= Work to complete =
Please show every line in the entries below that includes the word "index".

= Extracted records =
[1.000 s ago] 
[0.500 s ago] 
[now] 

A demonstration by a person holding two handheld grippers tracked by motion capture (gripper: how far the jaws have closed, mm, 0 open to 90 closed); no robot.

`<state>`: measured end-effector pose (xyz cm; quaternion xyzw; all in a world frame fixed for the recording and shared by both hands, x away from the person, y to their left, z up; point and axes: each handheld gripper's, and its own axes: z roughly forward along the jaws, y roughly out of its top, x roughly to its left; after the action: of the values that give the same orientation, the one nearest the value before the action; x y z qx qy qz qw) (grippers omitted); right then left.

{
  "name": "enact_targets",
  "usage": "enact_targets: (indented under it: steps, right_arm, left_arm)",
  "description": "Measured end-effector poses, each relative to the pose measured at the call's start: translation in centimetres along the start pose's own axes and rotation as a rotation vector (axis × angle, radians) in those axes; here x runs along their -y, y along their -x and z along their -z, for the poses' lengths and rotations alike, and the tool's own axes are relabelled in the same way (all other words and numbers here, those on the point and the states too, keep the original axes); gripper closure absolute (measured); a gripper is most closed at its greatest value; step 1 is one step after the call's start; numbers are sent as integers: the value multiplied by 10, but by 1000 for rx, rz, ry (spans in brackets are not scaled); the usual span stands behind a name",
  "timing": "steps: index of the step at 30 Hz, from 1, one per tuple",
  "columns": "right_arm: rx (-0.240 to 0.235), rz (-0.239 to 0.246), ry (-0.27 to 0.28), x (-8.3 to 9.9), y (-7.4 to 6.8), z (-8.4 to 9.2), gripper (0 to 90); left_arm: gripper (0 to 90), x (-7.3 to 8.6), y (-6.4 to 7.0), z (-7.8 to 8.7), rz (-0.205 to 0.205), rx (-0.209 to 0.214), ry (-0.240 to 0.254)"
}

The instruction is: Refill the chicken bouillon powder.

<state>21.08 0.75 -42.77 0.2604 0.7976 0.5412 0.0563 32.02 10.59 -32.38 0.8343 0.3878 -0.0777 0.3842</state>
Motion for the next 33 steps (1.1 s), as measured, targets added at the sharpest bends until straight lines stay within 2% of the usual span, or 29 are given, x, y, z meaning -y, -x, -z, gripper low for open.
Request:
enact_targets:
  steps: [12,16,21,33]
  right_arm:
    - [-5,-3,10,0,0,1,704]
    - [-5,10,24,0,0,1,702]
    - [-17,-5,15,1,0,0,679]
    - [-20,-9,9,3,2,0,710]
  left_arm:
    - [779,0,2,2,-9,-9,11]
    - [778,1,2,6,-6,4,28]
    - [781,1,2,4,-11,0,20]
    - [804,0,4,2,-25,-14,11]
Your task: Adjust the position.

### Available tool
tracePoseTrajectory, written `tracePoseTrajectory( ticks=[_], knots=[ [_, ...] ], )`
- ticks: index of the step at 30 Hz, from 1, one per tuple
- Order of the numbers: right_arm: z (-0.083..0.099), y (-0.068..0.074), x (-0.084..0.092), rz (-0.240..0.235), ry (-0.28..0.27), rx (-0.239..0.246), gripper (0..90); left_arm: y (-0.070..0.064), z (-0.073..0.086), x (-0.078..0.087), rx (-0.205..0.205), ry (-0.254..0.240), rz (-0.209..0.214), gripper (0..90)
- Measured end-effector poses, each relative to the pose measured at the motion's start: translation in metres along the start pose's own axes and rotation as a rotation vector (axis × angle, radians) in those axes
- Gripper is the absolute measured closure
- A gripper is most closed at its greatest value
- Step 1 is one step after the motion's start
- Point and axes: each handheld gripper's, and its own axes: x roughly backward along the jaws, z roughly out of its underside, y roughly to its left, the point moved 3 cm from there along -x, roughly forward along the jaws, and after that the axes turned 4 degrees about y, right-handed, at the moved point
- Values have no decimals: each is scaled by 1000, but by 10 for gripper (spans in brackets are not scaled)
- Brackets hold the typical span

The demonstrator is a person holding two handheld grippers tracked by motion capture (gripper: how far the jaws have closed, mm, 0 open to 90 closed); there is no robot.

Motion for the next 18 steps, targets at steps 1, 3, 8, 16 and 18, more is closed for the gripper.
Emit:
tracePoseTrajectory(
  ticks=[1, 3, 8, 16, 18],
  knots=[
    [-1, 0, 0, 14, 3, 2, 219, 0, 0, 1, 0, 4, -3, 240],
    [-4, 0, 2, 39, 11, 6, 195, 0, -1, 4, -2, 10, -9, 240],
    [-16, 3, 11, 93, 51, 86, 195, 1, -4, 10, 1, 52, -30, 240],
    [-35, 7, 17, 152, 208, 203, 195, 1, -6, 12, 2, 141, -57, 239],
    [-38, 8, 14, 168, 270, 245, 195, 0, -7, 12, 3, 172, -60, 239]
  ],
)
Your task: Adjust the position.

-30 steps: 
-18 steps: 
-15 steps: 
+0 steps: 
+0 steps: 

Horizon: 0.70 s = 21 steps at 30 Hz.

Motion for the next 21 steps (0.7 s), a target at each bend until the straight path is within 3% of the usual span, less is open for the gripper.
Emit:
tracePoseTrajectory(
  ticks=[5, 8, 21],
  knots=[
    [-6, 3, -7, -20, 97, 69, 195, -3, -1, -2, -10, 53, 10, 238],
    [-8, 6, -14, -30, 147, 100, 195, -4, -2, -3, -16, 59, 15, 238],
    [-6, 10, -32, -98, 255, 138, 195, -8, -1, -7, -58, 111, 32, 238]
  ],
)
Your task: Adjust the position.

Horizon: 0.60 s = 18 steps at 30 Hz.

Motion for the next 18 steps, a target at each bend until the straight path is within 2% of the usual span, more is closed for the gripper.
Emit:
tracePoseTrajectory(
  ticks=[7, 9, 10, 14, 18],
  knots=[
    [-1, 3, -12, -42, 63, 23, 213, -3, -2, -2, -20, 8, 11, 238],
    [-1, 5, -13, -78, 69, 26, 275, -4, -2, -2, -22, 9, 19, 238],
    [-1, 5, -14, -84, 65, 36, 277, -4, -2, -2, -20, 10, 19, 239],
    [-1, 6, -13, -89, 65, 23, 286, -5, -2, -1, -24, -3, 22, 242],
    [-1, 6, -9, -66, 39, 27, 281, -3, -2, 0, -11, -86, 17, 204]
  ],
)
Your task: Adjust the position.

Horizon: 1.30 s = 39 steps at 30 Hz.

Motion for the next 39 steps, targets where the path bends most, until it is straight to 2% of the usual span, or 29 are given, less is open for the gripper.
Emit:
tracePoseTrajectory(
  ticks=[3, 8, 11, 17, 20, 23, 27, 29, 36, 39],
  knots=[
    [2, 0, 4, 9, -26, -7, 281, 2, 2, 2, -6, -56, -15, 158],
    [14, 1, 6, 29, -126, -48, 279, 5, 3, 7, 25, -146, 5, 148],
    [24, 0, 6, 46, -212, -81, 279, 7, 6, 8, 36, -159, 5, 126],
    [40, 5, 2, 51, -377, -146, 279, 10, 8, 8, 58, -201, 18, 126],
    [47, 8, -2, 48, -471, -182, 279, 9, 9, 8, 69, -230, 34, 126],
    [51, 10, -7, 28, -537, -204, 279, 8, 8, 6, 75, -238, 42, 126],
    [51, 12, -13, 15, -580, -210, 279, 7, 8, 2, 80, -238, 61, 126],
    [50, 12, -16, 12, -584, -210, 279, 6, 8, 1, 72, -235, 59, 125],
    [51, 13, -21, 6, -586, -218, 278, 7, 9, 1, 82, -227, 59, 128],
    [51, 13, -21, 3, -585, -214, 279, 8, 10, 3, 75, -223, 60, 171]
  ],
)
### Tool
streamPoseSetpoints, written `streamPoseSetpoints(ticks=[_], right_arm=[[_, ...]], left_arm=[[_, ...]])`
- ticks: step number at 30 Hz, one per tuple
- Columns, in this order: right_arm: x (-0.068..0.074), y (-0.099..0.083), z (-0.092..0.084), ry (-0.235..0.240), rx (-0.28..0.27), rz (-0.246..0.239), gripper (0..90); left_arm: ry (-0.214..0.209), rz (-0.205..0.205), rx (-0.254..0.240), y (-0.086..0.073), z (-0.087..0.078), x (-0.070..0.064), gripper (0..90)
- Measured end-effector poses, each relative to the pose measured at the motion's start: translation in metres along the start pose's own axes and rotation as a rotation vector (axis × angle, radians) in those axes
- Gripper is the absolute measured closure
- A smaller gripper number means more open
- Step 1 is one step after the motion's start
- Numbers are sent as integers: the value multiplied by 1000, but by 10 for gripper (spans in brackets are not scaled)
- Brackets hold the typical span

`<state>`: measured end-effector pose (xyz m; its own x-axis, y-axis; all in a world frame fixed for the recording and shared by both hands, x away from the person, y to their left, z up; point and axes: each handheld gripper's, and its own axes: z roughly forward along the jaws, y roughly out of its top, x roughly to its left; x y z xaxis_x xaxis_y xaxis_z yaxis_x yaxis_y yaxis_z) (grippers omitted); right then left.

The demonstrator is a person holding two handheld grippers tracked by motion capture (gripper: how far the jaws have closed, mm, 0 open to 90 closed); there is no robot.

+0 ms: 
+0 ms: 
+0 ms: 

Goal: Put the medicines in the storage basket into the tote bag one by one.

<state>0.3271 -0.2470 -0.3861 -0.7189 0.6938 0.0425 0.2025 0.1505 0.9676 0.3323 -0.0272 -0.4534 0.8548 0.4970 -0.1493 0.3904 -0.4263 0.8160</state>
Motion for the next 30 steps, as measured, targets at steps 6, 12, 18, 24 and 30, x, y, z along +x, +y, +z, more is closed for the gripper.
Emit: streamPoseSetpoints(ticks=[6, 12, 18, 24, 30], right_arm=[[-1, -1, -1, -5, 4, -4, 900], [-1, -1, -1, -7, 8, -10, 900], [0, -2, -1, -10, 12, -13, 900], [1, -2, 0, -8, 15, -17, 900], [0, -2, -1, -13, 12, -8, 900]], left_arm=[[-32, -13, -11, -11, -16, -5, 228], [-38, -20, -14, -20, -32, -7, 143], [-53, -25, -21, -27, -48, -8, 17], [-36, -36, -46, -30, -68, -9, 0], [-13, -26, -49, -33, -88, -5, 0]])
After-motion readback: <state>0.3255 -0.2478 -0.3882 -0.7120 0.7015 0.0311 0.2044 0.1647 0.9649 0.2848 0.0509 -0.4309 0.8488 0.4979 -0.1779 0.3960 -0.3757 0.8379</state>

= Solution =
  "timing": "steps: index of the step at 30 Hz, from 1, one per tuple",
- ticks: index of the step at 30 Hz, from 1, one per tuple

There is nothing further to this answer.